> EXERCISE
Of the lines below, report only those that contain "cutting".

Data items
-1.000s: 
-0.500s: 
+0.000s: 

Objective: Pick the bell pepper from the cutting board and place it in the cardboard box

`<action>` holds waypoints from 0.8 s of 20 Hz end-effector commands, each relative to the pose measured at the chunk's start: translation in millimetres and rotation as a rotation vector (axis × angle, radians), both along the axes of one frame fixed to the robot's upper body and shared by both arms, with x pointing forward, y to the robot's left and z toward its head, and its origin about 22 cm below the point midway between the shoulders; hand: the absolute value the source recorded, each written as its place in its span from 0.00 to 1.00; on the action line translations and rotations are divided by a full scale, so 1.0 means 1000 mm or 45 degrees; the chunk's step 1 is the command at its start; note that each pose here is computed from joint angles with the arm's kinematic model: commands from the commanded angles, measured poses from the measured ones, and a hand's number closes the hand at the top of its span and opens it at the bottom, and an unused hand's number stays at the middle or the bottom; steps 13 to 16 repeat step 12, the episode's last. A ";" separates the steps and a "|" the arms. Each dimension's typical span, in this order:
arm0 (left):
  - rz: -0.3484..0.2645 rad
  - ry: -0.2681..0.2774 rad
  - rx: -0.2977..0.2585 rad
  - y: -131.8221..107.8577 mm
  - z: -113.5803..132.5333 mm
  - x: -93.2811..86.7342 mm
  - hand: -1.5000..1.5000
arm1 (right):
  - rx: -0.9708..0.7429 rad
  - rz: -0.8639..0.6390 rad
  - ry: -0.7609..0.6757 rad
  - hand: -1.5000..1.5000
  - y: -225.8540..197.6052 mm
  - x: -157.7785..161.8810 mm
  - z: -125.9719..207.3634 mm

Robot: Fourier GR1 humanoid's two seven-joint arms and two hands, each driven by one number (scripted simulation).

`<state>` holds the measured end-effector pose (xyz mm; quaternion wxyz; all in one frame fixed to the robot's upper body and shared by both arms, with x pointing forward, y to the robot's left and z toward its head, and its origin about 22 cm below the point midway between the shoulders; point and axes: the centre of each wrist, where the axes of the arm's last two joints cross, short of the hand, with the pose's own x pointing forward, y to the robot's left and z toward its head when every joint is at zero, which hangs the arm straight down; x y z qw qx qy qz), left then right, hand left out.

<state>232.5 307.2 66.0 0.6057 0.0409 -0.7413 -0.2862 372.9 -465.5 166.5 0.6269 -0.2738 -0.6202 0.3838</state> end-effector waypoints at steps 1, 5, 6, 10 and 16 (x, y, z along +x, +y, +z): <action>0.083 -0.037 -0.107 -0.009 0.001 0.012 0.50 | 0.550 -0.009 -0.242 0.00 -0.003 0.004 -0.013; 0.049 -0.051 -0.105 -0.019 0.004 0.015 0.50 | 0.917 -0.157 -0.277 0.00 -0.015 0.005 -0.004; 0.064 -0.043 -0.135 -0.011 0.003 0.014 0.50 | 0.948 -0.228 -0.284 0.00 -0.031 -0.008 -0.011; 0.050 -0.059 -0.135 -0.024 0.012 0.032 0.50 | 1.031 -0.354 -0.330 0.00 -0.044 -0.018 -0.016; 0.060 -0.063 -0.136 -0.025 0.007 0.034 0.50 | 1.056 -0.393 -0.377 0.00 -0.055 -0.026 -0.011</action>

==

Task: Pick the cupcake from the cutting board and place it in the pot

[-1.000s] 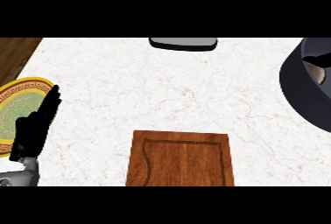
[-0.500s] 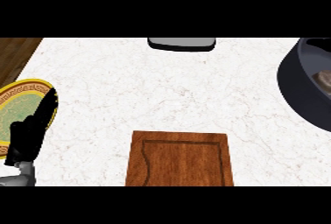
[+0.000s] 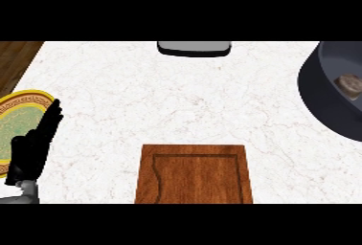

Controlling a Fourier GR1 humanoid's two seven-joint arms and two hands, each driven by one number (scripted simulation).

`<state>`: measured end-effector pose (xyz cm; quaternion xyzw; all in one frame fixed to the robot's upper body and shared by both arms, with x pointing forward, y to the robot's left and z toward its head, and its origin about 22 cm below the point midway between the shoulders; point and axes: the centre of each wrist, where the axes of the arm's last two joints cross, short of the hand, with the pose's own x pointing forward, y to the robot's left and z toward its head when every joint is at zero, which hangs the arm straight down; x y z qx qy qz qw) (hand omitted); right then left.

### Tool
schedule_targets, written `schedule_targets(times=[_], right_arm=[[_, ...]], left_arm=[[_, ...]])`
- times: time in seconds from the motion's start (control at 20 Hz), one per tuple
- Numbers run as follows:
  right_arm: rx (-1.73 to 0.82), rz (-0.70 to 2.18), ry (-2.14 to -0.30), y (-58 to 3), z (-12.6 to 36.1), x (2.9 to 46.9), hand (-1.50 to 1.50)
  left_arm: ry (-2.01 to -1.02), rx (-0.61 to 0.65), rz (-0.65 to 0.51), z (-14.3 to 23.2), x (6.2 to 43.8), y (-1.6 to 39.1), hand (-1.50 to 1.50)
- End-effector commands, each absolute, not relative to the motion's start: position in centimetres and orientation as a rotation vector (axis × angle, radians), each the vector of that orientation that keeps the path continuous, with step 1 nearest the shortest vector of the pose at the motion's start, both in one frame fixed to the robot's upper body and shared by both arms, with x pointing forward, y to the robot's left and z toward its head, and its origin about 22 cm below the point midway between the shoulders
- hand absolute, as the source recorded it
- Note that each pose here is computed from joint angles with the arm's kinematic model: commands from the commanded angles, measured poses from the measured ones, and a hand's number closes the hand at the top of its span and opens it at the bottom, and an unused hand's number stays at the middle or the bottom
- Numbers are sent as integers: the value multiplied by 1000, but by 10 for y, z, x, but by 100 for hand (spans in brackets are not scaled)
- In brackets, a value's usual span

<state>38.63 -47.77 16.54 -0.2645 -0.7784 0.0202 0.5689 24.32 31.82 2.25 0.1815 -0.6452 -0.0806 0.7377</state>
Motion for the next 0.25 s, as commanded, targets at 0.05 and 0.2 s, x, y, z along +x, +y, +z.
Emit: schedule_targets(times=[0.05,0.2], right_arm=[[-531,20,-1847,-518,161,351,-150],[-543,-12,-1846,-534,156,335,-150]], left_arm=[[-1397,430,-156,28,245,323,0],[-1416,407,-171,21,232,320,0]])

> SOLUTION
Objective: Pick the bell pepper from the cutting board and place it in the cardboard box
Task: Pick the cupcake from the cutting board and place it in the pot

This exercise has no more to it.